### Exercise
Each line of the data below containing "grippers" needs to be listed.
☆ ☆ ☆ ☆
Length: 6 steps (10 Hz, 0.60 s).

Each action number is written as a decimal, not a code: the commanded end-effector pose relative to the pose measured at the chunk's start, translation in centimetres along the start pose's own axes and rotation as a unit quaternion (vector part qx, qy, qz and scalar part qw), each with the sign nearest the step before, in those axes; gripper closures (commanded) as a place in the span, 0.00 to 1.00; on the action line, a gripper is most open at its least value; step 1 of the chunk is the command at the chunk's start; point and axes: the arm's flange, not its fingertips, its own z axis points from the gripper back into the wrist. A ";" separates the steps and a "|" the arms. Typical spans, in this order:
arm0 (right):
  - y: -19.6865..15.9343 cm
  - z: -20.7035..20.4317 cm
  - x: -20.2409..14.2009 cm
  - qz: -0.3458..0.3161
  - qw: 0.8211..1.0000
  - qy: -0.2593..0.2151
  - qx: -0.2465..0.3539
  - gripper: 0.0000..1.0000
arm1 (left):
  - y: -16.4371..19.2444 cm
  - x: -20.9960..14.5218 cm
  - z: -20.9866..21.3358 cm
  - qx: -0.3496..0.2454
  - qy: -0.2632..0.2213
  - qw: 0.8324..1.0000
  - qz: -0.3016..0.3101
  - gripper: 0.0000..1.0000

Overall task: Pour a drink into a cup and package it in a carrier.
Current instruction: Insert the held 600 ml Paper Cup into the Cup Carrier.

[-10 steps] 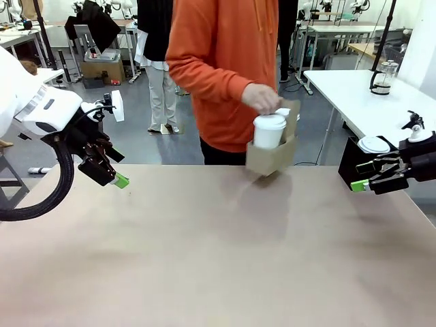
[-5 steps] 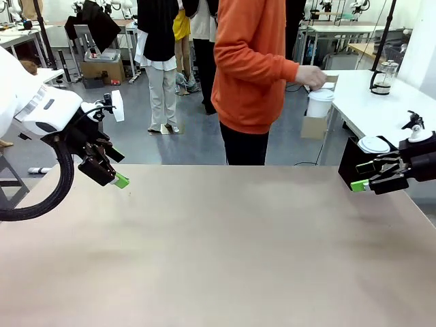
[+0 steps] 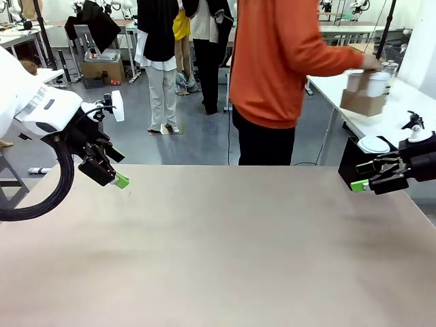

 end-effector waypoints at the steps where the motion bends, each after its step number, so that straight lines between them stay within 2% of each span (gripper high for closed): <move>1: -0.1 0.1 0.1 0.005 1.000 0.000 0.002 0.00 | 0.0 0.1 0.0 -0.004 -0.005 1.000 0.009 0.00; 6: -0.1 0.1 0.1 0.005 1.000 0.000 0.002 0.00 | 0.0 0.1 0.0 -0.004 -0.005 1.000 0.009 0.00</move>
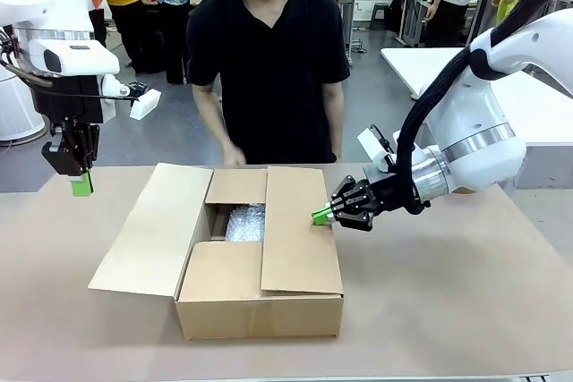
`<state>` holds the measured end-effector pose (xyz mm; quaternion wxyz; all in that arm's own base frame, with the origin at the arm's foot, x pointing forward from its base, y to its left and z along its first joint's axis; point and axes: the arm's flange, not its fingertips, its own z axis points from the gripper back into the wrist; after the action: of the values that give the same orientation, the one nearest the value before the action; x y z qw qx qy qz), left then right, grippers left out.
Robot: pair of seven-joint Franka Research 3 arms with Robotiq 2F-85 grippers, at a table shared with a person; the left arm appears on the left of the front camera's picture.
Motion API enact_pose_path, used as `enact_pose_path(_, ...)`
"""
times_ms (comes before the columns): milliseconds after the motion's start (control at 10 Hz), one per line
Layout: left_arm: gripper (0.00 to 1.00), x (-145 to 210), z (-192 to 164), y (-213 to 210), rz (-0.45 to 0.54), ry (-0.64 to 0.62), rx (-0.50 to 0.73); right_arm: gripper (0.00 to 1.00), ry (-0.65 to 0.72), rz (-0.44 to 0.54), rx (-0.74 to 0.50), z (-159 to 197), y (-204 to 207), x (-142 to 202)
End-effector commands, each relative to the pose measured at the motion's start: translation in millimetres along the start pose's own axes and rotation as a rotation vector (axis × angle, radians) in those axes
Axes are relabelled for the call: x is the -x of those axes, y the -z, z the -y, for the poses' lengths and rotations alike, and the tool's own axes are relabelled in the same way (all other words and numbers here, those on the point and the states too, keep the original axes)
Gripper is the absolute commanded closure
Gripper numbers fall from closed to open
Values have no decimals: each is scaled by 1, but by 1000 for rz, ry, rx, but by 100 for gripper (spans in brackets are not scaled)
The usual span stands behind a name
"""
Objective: Wrap the clocks to prevent damage.
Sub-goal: Push the right (or left) flap of the Package Box to close it, then push the left (or right) flap of the Package Box to close it.
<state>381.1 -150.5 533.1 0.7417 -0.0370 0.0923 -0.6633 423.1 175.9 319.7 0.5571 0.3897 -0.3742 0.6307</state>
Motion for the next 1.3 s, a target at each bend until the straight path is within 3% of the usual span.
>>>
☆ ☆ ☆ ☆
### Answer to the problem
`<state>` holds the measured end-effector pose (xyz mm; quaternion wxyz; all in that arm's own base frame, with the origin at the arm's foot, x pointing forward from its base, y to its left and z along its first joint's axis; point and axes: the arm's flange, not its fingertips, its own z axis points from the gripper back into the wrist; after the action: of the values that give the same orientation, the one nearest the value before the action; x y z qw qx qy qz), left then right, grippers left out.
Robot: pair of seven-joint Franka Research 3 arms with Robotiq 2F-85 grippers, at a table shared with a person; the left arm appears on the left of the front camera's picture.

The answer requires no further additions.